## FastText Embedding for Analysis

In [1]:
import json
import os
import pickle

import numpy as np
import torch

import poisevae
from poisevae.utils import sent_emb
from poisevae.datasets import CUB

from cca import pca_transform

In [2]:
HOME_PATH = os.path.expanduser('~')
DATA_PATH = os.path.join(HOME_PATH, 'Datasets/CUB/')

In [2]:
# The following code is adapted from https://github.com/iffsid/mmvae, the repository for the work
# Y. Shi, N. Siddharth, B. Paige and PHS. Torr.
# Variational Mixture-of-Experts Autoencoders for Multi-Modal Deep Generative Models.
# In Proceedings of the 33rd International Conference on Neural Information Processing Systems,
# Page 15718–15729, 2019

In [3]:
from collections import Counter, OrderedDict
class OrderedCounter(Counter, OrderedDict):
    """Counter that remembers the order elements are first encountered."""

    def __repr__(self):
        return '%s(%r)' % (self.__class__.__name__, OrderedDict(self))

    def __reduce__(self):
        return self.__class__, (OrderedDict(self),)

In [6]:
from gensim.models import FastText
from nltk.tokenize import sent_tokenize, word_tokenize

with open(os.path.join(DATA_PATH, 'cub/text_trainvalclasses.txt'), 'r') as file:
    text = file.read()
    sentences = sent_tokenize(text)

occ_register = OrderedCounter() # For counting the occurrance and calc. weights
texts = [] # For embedding
for i, line in enumerate(sentences):
    words = word_tokenize(line)
    texts.append(words)
    occ_register.update(words)

In [7]:
# FastText embedding
model = FastText(vector_size=300, window=5, min_count=3)
model.build_vocab(corpus_iterable=texts)
model.train(corpus_iterable=texts, total_examples=len(texts), epochs=10)

(5586509, 15113120)

In [8]:
with open(os.path.join(DATA_PATH, 'cub/oc:3_msl:32/cub.vocab'), 'rb') as file:
    vocab = json.load(file)

In [9]:
# Output embedding
i2w = vocab['i2w']
base = np.ones((300,), dtype=np.float32)
emb = [base * (i - 1) for i in range(3)]
for word in list(i2w.values())[3:]:
    emb.append(model.wv[word])

emb = np.array(emb)
with open(os.path.join(DATA_PATH, 'cub/oc:3_msl:32/cub.emb'), 'wb') as file:
    pickle.dump(emb, file)

In [10]:
# Output weights
a = 1e-3
w2i = vocab['w2i']
weights = np.zeros(len(w2i))
total_occ = sum(list(occ_register.values()))
exc_occ = 0
for w, occ in occ_register.items():
    if w in w2i.keys():
        weights[w2i[w]] = a / (a + occ / total_occ)
    else:
        exc_occ += occ
weights[0] = a / (a + exc_occ / total_occ)

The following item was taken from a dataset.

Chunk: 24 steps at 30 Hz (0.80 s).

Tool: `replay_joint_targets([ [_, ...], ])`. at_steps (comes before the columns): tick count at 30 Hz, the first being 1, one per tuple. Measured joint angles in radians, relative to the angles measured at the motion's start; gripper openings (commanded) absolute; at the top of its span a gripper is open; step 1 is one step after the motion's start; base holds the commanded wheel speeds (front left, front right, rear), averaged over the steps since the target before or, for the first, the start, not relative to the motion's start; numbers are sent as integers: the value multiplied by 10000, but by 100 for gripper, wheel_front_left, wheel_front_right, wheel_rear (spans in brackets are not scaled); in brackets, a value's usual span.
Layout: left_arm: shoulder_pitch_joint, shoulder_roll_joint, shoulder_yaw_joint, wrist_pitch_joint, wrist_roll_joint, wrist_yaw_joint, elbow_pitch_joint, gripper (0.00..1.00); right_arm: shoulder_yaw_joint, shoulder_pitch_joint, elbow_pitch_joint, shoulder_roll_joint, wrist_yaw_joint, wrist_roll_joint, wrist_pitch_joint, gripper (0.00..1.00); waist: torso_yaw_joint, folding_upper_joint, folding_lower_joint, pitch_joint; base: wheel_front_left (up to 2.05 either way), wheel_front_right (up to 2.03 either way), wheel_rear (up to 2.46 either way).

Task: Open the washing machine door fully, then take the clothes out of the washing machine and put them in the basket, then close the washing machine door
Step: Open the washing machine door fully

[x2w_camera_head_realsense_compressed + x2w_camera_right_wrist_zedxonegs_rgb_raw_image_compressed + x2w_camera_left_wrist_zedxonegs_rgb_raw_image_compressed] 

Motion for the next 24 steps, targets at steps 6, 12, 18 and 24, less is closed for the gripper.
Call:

with open(os.path.join(DATA_PATH, 'cub/oc:3_msl:32/cub.weights'), 'wb') as file:
    pickle.dump(weights, file)

In [3]:
tx = lambda data: torch.Tensor(data)

In [4]:
device = 'cuda' if torch.cuda.is_available() else 'cpu'

In [5]:
CUB_train = CUB(DATA_PATH, DATA_PATH, 'train', device, tx, return_idx=False)
CUB_test = CUB(DATA_PATH, DATA_PATH, 'test', device, tx, return_idx=True)

In [6]:
vocab_size, txt_len = CUB_train.CUBtxt.vocab_size, CUB_train.CUBtxt.max_sequence_length
vocab_size, txt_len

(1590, 32)

In [7]:
batch_size = 128
train_loader = torch.utils.data.DataLoader(CUB_train, batch_size=batch_size, shuffle=True)
test_loader = torch.utils.data.DataLoader(CUB_test, batch_size=batch_size, shuffle=True)
len(train_loader), len(test_loader)

(692, 230)

In [8]:
CUB_train.CUBtxt.eos_idx

2

In [9]:
with open(os.path.join(DATA_PATH, 'cub/oc:3_msl:32/cub.emb'), 'rb') as file:
    emb = pickle.load(file)
with open(os.path.join(DATA_PATH, 'cub/oc:3_msl:32/cub.weights'), 'rb') as file:
    weights = pickle.load(file)

In [23]:
full_txt_data = torch.cat([d[1] for d in train_loader]).detach().cpu().numpy().astype(np.int32)

In [24]:
output = np.zeros((full_txt_data.shape[0], emb.shape[1]))
output.shape

(88548, 300)

In [25]:
full_img_data = torch.cat([d[0] for d in train_loader]).to('cuda')

In [26]:
sent_emb(full_txt_data, emb, weights, output)

In [27]:
output = torch.tensor(output).to('cuda')

In [28]:
_, _, V = torch.svd(output - output.mean(axis=0))
v = V[:, 0].unsqueeze(-1)
PC = v.mm(v.t())

In [29]:
torch.save(PC, 'sentence_emb_PC2.pt')

In [30]:
sent_pca = pca_transform(output, PC)

In [31]:
torch.save(sent_pca, 'true_data_sent_embedding2.pt')

In [32]:
_, _, V = torch.svd(full_img_data - full_img_data.mean(axis=0))
v = V[:, 0].unsqueeze(-1)
PC = v.mm(v.t())

In [33]:
torch.save(PC, 'image_PC2.pt')

In [34]:
img_pca = pca_transform(full_img_data, PC)

In [35]:
torch.save(img_pca, 'true_data_img_feature2.pt')